Dans les entreprises, les projets de modernisation des anciennes applications se font plutôt dans des clouds privés, alors que les nouveaux projets vont plutôt vers le cloud public. Et ces derniers progressent à un rythme beaucoup plus soutenu. L’analyste constate une progression multipliée par 20 sur le cloud public alors qu’elle est simplement multipliée par 3 du côté des datacenters privés. Bien sûr, le volume des charges de travail héritées des anciennes applications est encore très supérieur à celles des applications cloud, mais cela ne va pas durer. Dans ce contexte, il est donc intéressant de noter que, parmi les nouvelles bases de données cloud, Cosmos DB a distancé tous ses concurrents. Dans le classement et même si ce n’est que symbolique, elle a récemment doublé BigQuery de Google et Redshift d’Amazon qui se trouvent sur le marché depuis bien plus longtemps. Au rythme où elle avance, Cosmos DB pourrait bien dépasser Amazon DynamoDB en 2018 et même, au sein d’Azure, prendre le pas sur SQL Database. C’est impressionnant.
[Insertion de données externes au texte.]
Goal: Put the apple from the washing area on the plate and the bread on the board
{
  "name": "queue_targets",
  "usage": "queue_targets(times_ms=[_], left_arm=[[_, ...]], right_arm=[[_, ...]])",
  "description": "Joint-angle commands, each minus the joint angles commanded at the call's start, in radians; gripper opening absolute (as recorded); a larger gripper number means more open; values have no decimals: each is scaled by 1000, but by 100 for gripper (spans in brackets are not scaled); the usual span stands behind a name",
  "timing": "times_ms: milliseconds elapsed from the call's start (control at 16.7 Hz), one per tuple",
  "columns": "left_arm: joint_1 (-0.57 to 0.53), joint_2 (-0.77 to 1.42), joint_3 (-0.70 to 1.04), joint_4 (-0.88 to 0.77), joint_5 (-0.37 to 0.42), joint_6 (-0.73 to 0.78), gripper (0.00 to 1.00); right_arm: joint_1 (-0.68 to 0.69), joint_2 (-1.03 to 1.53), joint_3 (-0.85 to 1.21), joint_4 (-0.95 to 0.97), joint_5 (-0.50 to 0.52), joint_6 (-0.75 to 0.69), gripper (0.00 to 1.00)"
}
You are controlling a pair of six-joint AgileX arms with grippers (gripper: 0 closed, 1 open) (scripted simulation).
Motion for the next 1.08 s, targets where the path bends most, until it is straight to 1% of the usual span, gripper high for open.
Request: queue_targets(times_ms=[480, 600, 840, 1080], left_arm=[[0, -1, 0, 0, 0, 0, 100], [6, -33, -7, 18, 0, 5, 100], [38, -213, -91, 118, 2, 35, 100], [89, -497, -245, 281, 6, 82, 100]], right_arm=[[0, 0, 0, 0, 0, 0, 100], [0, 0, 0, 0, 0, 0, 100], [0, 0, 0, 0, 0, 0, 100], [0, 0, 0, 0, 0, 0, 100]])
La raison pour laquelle Cosmos DB prend de l’ascendant pourrait s’expliquer par un intérêt déclinant de la part des développeurs pour la « persistance polyglotte » consistant à faire coexister différentes technologies en choisissant la plus adaptée aux différents problèmes rencontrés. En 2011, Martin Fowler, responsable scientifique de Thoughtworks, l’avait ainsi décrite : « toute entreprise de taille respectable utilisera une variété de technologies de stockage de données pour différentes natures de données ». Plutôt que de forcer les données à rentrer dans un modèle relationnel, par exemple, une entreprise choisira de préférence une base orientée colonnes (comme Appache Cassandra) pour certaines parties d’une application, une base de données graphe (telle Neo4j) pour d’autres parties, et par ailleurs une base relationnelle (au hasard, PostgreSQL, une solution ancienne toujours très tendance) pour d’autres charges de travail. La popularité de bases de données comme MongoDB (qui s'est introduit en bourse en octobre) est une indication très claire que, en fait, nous vivons effectivement dans un monde de plus en plus polyglotte.
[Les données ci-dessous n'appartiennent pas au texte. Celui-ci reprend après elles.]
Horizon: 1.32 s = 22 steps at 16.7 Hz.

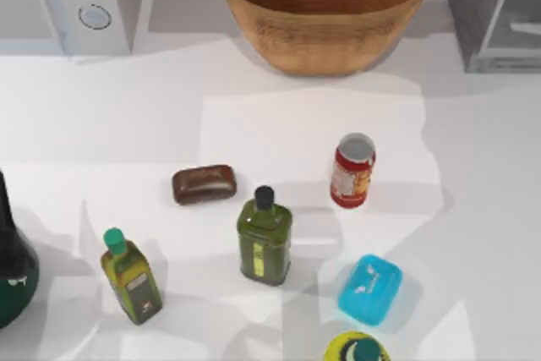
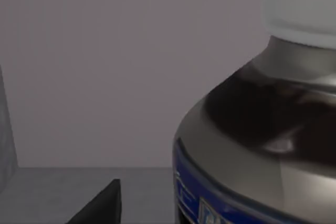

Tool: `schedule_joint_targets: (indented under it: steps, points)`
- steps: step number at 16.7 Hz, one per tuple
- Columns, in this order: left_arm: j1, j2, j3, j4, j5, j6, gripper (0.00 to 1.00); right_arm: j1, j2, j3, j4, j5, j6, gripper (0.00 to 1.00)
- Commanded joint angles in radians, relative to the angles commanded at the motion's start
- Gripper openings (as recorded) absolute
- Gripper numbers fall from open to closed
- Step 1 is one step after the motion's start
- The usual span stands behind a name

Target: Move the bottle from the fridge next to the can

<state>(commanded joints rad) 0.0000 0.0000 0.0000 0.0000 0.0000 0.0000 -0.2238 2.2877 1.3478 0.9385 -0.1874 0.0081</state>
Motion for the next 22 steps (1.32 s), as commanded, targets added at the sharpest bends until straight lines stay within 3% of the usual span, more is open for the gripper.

Plusieurs modèles dans une même base de données

Ce que Microsoft a réussi avec Cosmos DB, c’est que les développeurs peuvent vouloir conserver leur persistance polyglotte dans un seul endroit. Ainsi que l’a mentionné Serdar Yegulalp d'Infoworld, « avec Cosmos DB, Microsoft propose différents modèles de consistance dans la même base de données, donc le choix du modèle peut devenir une fonction de la charge de travail plutôt qu’un produit ». C’est très important. Tout aussi importante est l’approche multi-modèle qui fait d’Azure Cosmos DB une sorte de solution polyvalente. « Ce que Microsoft apporte, ce n’est pas un type particulier de base de données. C’est un back end universel pour différents sortes de bases de données – susceptibles d’inclure des styles de bases de données futures qui n’ont pas encore été inventées », dit encore Serdar Yegulalp. Cela permet à un développeur d’adopter Cosmos DB pour une large gamme de besoins applicatifs, plutôt que de devoir apprendre à manier différentes solutions. Il y a un risque que l’approche généraliste de Cosmos DB en fasse une option adaptable à toutes sortes d’applications plutôt que l’outil le mieux adapté à une tâche particulière. A en juger par sa popularité, les développeurs ne le voient pas de cet œil.

Tout cela pose les jalons pour un affrontement des plus classiques entre les deux premiers fournisseurs du marché cloud : Amazon et Microsoft. Sur sa récente conférence Re:Invent, en décembre, Amazon Web Services a annoncé de nouvelles technologies de base de données dont Neptune, une base orientée graphe, et présenté plus d’évolutions en différents produits que la plupart des entreprises pourraient espérer créer en une seule existence. Par contraste, Microsoft, semble mettre les bouchées sur Cosmos DB pour en faire la base par défaut à laquelle un développeur pourrait penser pour n’importe quelle application.